Collected material.
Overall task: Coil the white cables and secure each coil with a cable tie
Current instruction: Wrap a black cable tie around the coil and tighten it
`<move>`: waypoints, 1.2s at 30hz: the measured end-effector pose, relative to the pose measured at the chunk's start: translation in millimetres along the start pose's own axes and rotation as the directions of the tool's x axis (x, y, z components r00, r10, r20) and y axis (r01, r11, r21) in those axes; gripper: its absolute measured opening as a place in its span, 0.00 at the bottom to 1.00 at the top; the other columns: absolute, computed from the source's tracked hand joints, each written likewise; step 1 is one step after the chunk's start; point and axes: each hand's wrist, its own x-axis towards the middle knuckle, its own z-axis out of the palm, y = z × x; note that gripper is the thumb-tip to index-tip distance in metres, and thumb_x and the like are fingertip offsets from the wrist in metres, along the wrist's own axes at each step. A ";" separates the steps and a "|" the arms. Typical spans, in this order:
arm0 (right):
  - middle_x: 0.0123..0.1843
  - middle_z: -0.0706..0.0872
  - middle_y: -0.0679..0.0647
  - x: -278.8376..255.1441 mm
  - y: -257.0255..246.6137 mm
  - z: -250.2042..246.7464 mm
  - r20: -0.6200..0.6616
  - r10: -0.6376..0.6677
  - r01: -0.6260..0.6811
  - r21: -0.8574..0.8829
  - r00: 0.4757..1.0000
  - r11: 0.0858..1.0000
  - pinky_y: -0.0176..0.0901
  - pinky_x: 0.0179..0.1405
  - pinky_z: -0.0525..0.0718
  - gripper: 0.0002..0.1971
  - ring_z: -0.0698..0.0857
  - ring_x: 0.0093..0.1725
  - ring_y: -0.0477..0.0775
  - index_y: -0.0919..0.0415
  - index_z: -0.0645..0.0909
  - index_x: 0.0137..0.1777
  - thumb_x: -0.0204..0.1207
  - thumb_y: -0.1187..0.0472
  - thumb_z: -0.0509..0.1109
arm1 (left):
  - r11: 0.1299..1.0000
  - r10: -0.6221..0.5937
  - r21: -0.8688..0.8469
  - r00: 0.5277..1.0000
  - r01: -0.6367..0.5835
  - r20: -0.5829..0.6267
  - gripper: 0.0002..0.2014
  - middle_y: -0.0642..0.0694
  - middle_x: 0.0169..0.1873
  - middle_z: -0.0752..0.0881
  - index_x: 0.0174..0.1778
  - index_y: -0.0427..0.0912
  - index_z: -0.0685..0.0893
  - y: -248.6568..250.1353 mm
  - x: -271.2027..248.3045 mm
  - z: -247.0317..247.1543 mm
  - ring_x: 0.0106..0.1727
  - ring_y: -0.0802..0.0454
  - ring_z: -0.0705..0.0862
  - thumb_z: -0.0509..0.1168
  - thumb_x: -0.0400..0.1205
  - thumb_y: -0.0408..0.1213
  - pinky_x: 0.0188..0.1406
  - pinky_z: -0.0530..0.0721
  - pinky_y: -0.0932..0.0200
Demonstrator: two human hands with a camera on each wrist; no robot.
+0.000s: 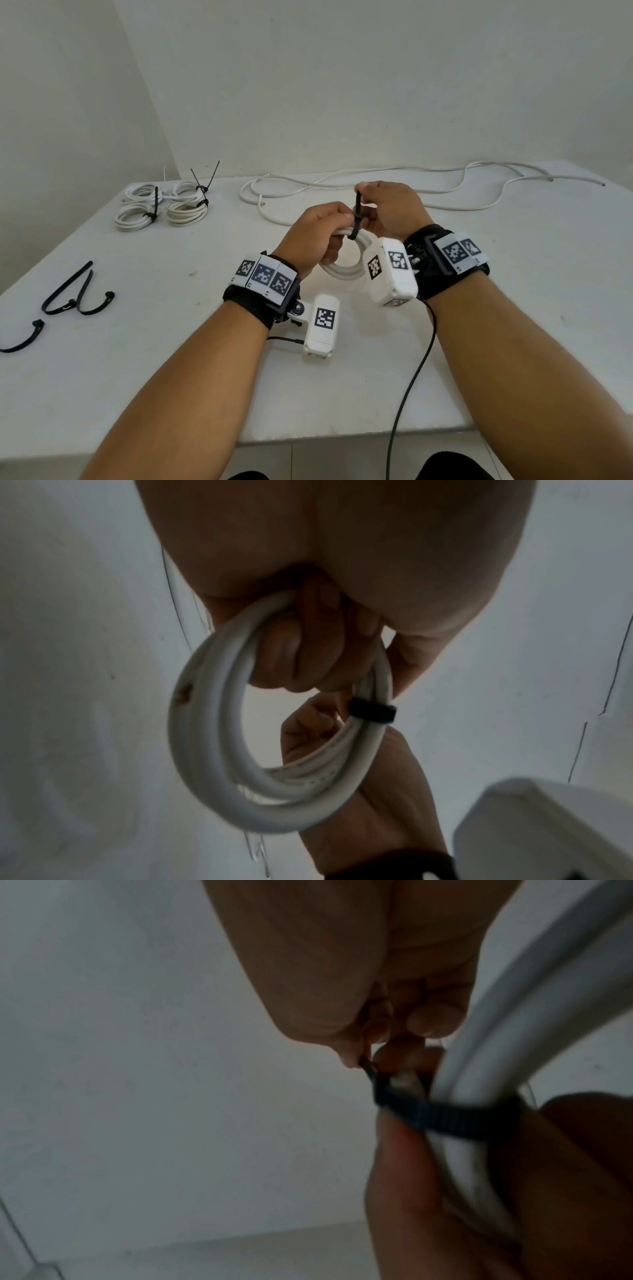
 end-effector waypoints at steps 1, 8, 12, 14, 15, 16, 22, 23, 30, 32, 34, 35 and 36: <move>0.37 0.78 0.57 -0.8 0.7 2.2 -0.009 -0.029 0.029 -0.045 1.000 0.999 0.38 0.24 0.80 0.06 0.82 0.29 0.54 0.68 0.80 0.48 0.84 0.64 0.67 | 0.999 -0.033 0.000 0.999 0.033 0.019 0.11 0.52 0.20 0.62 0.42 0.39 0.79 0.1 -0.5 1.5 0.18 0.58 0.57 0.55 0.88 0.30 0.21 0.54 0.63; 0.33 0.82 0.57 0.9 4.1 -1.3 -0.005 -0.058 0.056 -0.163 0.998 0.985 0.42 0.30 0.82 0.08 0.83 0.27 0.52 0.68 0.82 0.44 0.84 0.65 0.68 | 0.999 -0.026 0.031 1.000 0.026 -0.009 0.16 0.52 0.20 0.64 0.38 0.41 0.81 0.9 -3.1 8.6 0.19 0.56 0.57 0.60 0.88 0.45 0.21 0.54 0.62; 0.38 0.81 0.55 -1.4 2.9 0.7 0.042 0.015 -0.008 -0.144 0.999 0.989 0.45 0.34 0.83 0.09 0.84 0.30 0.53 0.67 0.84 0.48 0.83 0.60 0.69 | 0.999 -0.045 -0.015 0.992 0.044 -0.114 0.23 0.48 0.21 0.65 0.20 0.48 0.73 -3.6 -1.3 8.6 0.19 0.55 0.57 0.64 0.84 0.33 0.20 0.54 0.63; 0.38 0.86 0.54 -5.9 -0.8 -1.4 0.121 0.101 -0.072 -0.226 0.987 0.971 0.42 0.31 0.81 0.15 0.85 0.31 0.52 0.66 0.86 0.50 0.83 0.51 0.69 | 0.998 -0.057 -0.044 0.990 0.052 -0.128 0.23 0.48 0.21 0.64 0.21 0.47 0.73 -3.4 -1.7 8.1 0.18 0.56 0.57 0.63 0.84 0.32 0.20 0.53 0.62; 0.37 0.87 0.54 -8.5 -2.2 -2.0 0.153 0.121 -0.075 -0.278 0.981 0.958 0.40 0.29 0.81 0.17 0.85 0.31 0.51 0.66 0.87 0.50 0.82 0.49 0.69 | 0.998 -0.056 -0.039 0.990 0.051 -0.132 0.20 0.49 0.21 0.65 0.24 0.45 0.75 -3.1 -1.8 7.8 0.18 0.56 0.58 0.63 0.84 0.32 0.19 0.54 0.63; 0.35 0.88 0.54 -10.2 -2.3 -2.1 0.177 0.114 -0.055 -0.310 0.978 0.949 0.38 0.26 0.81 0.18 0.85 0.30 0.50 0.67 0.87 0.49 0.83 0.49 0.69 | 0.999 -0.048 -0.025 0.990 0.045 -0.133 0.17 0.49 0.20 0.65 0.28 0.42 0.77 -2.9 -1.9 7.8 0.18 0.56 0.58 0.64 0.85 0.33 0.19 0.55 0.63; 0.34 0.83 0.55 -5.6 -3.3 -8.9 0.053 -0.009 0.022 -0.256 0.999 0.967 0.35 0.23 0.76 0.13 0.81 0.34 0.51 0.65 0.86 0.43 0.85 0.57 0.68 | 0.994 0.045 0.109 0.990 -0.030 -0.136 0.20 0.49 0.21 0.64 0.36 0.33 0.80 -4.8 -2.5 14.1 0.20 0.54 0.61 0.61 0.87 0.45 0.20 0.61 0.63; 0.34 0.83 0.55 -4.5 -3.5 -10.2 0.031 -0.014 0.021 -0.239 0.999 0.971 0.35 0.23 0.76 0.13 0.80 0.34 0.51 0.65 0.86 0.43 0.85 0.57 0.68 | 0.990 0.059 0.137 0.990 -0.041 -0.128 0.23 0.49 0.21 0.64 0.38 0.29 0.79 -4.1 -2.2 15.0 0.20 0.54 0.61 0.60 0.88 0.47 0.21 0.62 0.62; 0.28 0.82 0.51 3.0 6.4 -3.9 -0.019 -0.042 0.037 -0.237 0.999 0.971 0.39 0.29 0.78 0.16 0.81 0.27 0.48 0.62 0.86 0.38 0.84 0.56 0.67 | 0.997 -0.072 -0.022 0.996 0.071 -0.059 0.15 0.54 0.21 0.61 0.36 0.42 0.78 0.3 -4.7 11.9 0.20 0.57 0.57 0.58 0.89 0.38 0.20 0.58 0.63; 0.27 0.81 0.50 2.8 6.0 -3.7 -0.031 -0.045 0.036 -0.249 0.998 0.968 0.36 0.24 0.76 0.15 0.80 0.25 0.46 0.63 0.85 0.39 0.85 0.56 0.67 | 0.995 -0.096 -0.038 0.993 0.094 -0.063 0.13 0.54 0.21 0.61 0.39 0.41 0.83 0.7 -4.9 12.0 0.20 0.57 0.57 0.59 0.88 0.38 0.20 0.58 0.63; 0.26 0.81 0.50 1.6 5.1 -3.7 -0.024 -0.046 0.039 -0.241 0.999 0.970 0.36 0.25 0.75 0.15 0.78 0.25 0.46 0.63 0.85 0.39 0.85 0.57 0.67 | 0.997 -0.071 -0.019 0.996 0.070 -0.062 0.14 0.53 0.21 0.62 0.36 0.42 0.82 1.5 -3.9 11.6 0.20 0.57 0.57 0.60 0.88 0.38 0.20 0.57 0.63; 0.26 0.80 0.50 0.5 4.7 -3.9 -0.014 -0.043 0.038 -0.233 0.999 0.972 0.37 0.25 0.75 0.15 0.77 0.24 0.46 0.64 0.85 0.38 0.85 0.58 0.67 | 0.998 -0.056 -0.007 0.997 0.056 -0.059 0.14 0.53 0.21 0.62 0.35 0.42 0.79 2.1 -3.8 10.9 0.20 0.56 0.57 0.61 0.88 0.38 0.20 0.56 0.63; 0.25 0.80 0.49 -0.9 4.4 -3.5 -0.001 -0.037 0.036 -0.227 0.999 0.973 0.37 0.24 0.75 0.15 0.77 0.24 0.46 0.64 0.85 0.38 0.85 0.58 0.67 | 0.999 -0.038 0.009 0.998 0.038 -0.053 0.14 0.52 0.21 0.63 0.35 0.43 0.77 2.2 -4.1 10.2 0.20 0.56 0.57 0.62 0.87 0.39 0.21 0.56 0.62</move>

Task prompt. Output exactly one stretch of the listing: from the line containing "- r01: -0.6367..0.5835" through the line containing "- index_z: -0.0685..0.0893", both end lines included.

Output of the exercise.
  - r01: -0.6367..0.5835
  - r20: -0.5829..0.6267
  - gripper: 0.0002..0.2014
  - middle_y: -0.0642..0.0694
  - middle_x: 0.0169..0.1873
  - middle_z: -0.0752..0.0881
  - index_x: 0.0174..0.1778
  - index_y: -0.0427..0.0912
  - index_z: -0.0685..0.0893

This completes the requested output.